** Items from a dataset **
'''
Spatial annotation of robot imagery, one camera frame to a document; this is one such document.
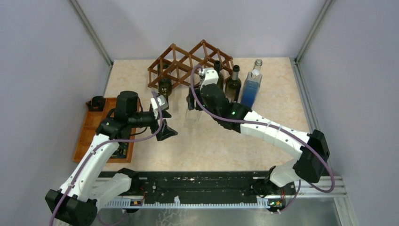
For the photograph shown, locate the blue square glass bottle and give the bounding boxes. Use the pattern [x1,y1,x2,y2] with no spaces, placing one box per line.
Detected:
[240,69,263,108]

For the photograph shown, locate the white toothed cable strip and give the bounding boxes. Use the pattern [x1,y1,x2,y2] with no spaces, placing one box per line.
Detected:
[103,196,271,209]

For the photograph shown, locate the black patterned coaster in tray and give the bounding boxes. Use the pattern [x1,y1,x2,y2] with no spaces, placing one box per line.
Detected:
[111,144,128,159]

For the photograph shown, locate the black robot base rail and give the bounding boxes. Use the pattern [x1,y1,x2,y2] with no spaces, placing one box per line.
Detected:
[121,171,296,204]

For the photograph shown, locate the purple cable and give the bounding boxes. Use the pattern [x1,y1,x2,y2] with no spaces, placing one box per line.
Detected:
[190,65,335,214]
[49,90,164,226]

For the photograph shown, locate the white label wine bottle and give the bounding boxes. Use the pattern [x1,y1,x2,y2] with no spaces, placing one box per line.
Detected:
[214,60,224,90]

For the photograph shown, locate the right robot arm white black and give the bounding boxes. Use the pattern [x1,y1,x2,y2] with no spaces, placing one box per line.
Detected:
[188,84,335,194]

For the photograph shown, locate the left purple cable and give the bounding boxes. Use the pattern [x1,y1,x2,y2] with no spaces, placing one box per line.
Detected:
[49,90,164,226]

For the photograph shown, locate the orange wooden tray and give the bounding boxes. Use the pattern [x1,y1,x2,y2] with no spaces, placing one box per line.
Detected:
[72,97,134,163]

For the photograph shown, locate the small clear glass bottle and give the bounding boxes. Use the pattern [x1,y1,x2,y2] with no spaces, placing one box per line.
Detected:
[184,109,202,129]

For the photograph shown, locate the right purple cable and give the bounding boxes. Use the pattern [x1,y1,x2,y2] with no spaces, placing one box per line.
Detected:
[190,65,335,214]

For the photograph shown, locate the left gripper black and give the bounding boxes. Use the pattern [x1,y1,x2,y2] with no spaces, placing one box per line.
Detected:
[129,109,178,140]

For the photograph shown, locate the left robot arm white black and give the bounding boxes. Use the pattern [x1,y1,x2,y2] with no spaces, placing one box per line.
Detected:
[45,91,178,226]

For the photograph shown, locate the brown wooden wine rack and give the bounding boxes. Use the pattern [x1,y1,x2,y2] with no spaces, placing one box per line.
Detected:
[147,40,234,89]

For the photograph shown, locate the dark green wine bottle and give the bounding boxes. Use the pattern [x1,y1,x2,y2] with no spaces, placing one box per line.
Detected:
[157,63,172,102]

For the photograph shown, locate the brown label wine bottle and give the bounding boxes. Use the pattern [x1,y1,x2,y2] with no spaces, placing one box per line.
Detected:
[224,65,242,102]
'''
** Prompt **
For every line in the data above that has the string "brown", return that line.

** Response to this task **
For the photograph shown, locate the brown wooden wine rack and give the bounding boxes. Use the pattern [x1,y1,x2,y2] with no spaces, placing one box per line.
For the photograph shown, locate the brown label wine bottle and give the bounding boxes. Use the pattern [x1,y1,x2,y2] with no spaces, placing one box per line.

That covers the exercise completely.